Terry’s Columns Could Inflation Return?

Could Inflation Return?

By Terry Savage on January 11, 2021

Inflation is a distant memory to a generation of investors and consumers. But 40 years ago, as the Fed created money to offset government spending on the Great Society and on rising oil prices, there was an overwhelming fear that the dollar was losing buying power at an accelerating rate. That’s the perfect definition of inflation.

Prices were rising and the value of saved money was dropping. So there was a corresponding rush into other assets – ranging from gold and silver to soybeans and farmland.

All that seems like ancient history now. But in an era when governments and central banks are piling on new debt, it’s wise to consider the possibility.

Right now, despite all the new money creation, inflation remains tame. The consumer price index shows only a 1.2% annual rate of inflation in the United States. And the Fed is hoping inflation will move higher to at least 2%.
Fear of inflation typically pushes interest rates higher. But the Fed has promised to keep short-term rates artificially low. Can they do that? While the Fed has great control over short-term rates, buying and selling securities for its own portfolio, it has less control over longer term interest rates.

Could Interest Rates Go Higher?
Two factors could create higher long-term rates in the freely traded bond market, where the Fed has less influence. First, the return of economic growth creates increased demand for capital, pushing long term rates up. Or, if the world’s “smart money” decides that the United States has created so much new debt that it’s risky to buy American long term bonds at low rates. Then they will demand higher rates to offset feared inflation.

Right now the interest rate market is balanced between fear of economic lockdowns because of Covid and hopes for economic growth coming from the stimulus and the beneficial effects of the vaccine.

To see what’s happening to interest rates, just watch the benchmark 10-year U. S. Treasury note. It traded at a yield of only 0.54 during the worst of the pandemic, is now approaching 1 percent.
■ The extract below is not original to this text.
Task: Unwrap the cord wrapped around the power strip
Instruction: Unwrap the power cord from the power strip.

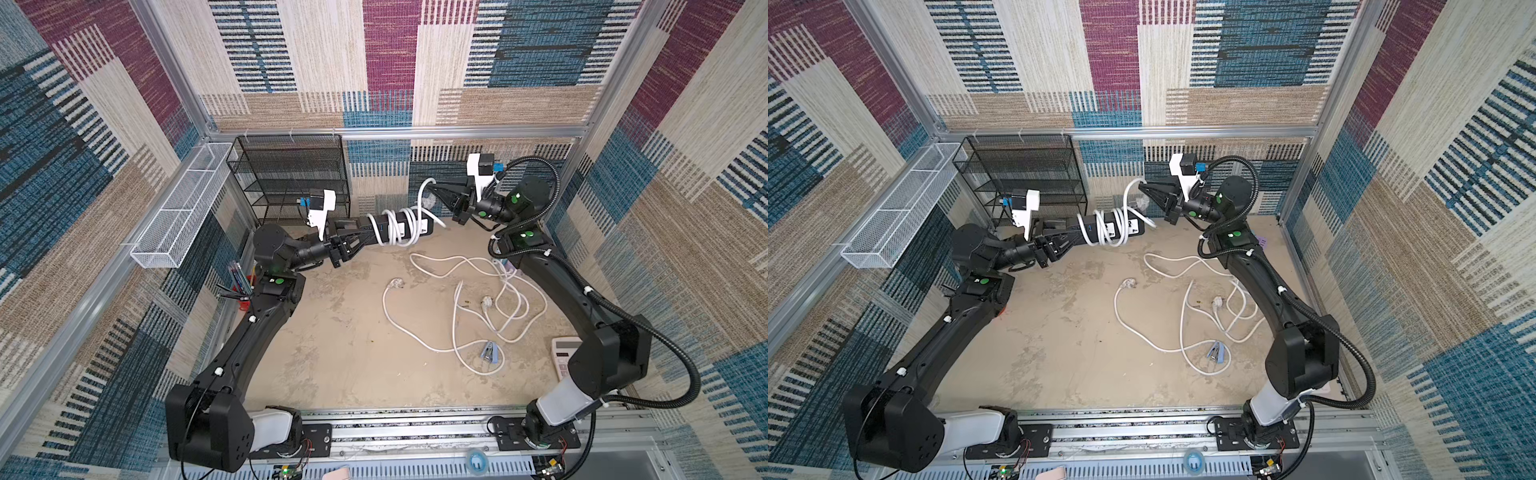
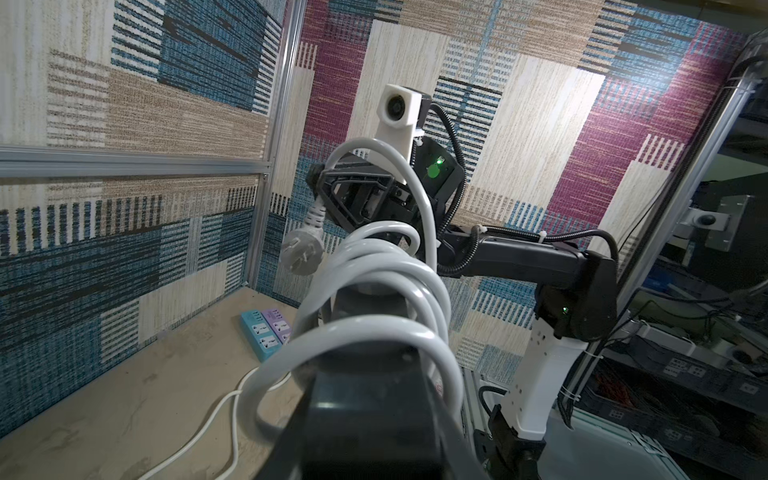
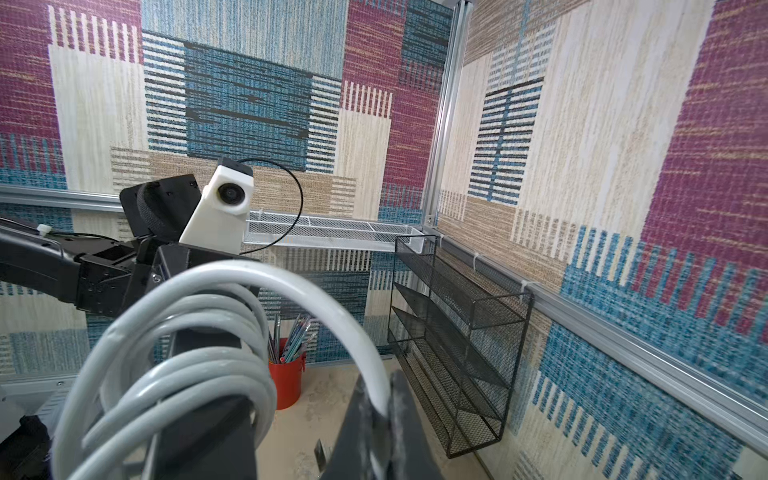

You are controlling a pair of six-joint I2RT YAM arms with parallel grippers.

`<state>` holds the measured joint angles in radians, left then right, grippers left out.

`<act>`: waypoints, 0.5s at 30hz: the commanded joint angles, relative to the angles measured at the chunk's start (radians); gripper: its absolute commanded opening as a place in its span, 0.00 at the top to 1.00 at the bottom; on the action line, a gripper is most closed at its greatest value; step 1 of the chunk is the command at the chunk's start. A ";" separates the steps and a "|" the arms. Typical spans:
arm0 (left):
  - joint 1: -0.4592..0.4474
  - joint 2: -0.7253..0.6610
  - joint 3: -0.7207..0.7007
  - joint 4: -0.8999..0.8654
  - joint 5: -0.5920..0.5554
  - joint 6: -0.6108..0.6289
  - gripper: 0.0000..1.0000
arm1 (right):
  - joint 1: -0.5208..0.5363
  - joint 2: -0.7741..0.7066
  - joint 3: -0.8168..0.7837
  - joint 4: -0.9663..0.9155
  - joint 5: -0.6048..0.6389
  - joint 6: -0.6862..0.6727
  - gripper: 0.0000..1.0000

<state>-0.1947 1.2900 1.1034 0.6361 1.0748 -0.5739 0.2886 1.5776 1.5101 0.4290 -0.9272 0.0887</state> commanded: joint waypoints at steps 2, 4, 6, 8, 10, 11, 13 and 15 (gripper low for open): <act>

The Fed has less control over these longer term rates, which are decided by the bond market.

The yield on 10 year Treasuries has two immediate personal finance impacts:

Mortgage Rates In the United States, rates for 30-year fixed rate mortgages are set based on the 10-year Treasury note rate. And those rates have been rising in recent weeks, in anticipation of economic growth as the vaccine prospects have become a reality. When 10-year rates pop over 1%, you will see mortgage rates climb over 3% again.

As I write this column, the average rate on a 30-year fixed rate mortgage for those with good credit is 2.90%. Rates on 15- year mortgages are at least a quarter percent lower. This is an unusual opportunity to refinance your mortgage, locking in low rates.
I have always suggested that people try to pay off a mortgage before retirement. But for those who doubt they will ever pay off their mortgage, the next best thing is to lock in today’s historic low rates.

Bond Funds Every saver knows that rates on deposits are lower than even our historically low inflation rate. The Fed is punishing savers. You likely earn less than a quarter of one percent on a CD, while inflation is just over 1 percent.

Those low rates have encouraged many savers to seek higher yields in bonds, especially riskier bonds. But there’s a hidden trap in those risky bonds. It’s not only the risk of default, for which you are not being compensated enough these days. It’s interest rate risk: If interest rates rise, you will be holding long term bonds at very low rates – or selling those bonds at a loss because no one else wants them either! Rising rates mean falling bond prices.

Today’s low interest rates are both an opportunity and a risk. Be sure you know which is which. And that’s The Savage Truth!